How could preachers avoid “Evangelistic Oversight” (i.e., one-man rule) when new congregations are started by a preacher? This same question overlaps into the question: What if a preacher preached for just women, which was the only gender in that congregation at the time?

In a sense, the answer is the same when preaching for a congregation comprised of both genders, even if newly started, and preaching for a congregation of all women. There is a biblical distinction between instructioncongregational authority and gender roles. It is the responsibility of preachers to preach, and it is a congregation’s responsibility to rule itself – in fully developed congregations by biblically qualified elders.

A preacher is a herald (Vine’s) of divine revelation (Romans 10:13-15), and in that capacity alone, the Bible does not endow him with authority over a congregation to which he delivers God’s Word. If he presumes authority over a congregation, irrespective of his reasons or the circumstances, he goes beyond what is written in the New Testament (1 Corinthians 4:6).

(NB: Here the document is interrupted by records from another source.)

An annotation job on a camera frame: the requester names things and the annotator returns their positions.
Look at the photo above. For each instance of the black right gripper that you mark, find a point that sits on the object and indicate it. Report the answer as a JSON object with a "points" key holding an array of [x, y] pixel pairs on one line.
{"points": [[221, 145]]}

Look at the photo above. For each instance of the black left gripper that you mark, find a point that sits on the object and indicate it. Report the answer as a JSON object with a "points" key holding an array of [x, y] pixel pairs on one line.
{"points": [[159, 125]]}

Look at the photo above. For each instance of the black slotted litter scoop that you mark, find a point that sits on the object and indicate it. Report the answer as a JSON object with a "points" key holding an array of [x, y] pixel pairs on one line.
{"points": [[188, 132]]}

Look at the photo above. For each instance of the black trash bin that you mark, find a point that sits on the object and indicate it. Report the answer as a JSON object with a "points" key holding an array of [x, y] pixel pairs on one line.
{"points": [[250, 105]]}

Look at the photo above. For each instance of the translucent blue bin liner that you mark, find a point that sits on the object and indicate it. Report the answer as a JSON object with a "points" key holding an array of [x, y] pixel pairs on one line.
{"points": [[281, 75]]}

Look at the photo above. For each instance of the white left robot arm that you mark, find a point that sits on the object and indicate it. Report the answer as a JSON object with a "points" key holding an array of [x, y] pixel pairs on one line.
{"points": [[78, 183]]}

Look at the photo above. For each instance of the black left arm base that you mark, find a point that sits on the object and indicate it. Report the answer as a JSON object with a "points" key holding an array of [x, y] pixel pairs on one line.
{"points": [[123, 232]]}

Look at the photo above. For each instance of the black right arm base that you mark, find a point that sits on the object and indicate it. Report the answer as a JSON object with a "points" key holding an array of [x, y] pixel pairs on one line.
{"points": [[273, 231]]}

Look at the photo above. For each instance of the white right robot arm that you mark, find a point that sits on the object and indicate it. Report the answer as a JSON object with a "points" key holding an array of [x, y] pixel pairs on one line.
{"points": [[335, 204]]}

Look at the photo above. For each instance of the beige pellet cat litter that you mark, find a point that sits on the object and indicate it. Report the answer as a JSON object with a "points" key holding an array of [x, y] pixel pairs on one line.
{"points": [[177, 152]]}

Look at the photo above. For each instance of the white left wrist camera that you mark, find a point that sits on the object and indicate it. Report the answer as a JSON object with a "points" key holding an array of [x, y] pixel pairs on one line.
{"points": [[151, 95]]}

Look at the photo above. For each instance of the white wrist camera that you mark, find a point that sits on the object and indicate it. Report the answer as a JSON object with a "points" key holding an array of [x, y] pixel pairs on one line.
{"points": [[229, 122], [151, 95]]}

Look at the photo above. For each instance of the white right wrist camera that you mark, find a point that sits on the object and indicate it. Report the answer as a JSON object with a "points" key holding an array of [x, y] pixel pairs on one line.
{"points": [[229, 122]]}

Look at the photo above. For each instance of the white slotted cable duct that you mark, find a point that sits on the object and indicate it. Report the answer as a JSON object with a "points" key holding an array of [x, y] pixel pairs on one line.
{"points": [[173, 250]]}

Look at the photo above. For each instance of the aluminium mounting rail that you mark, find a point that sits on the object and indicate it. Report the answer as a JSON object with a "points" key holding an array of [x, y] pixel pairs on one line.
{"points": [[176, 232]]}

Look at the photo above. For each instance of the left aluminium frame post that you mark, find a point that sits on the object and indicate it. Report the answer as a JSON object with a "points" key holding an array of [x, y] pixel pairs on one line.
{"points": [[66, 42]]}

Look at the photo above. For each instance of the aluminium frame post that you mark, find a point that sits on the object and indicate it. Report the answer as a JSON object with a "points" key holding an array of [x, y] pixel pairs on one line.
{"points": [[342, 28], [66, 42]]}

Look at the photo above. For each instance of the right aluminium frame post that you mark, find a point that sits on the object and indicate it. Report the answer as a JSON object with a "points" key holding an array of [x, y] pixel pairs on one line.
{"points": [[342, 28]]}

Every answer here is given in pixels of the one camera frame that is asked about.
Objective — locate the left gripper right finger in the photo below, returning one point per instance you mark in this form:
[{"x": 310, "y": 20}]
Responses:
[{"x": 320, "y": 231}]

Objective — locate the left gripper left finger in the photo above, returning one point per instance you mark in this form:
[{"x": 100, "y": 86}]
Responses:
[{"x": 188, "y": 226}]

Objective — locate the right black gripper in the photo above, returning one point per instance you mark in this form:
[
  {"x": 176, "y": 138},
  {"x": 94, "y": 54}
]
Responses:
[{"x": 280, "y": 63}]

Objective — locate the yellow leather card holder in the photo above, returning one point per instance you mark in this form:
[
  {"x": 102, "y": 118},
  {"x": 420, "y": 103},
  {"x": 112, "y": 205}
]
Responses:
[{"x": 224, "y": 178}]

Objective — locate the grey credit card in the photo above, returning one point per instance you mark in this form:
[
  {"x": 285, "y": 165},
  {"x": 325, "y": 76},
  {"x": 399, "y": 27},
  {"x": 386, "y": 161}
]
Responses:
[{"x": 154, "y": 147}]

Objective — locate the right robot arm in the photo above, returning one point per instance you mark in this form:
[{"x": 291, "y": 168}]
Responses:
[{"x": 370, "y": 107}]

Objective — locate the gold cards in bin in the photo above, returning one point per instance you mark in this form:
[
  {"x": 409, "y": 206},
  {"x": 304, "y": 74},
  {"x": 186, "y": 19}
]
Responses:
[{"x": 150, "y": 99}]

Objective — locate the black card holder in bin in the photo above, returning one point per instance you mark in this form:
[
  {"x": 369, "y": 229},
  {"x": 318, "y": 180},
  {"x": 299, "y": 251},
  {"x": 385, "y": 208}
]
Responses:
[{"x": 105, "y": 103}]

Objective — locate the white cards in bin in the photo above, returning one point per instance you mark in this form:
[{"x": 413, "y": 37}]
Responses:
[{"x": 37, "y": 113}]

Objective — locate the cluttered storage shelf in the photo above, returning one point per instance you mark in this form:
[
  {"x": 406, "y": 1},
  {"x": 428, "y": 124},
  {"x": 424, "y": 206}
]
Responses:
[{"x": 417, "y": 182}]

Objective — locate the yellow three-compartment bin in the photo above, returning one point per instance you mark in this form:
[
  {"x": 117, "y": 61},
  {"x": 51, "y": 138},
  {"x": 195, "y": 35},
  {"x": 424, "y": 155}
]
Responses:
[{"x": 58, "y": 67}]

Clearly, God wants congregations to be ruled by a plurality of men, who are elders selected by the congregation over which they are appointed and who meet the biblical qualifications of 1 Timothy 3:1-7 and Titus 1:5-11. However, it is equally clear from the early history of the Lord’s church in the Book of Acts that initially, especially at their commencement, congregations lacked elders for a time. Yet, those churches necessarily functioned for a time without elders, if only in selecting the time and place for assembly, but as likely also respecting the selection of persons to instruct it and attendance to the disposition of the collection funds. We may presume that in congregations in which men and women members were present, and where there were no elders, that male members (from which gender elders are selected) would take responsibility for the respective congregations. Obviously, a congregation of all women, though, would not have that latitude.

Works Cited

Vine’ Expository Dictionary of Biblical Words. CD-ROM. Nashville: Thomas Nelson Publishers, 1985.)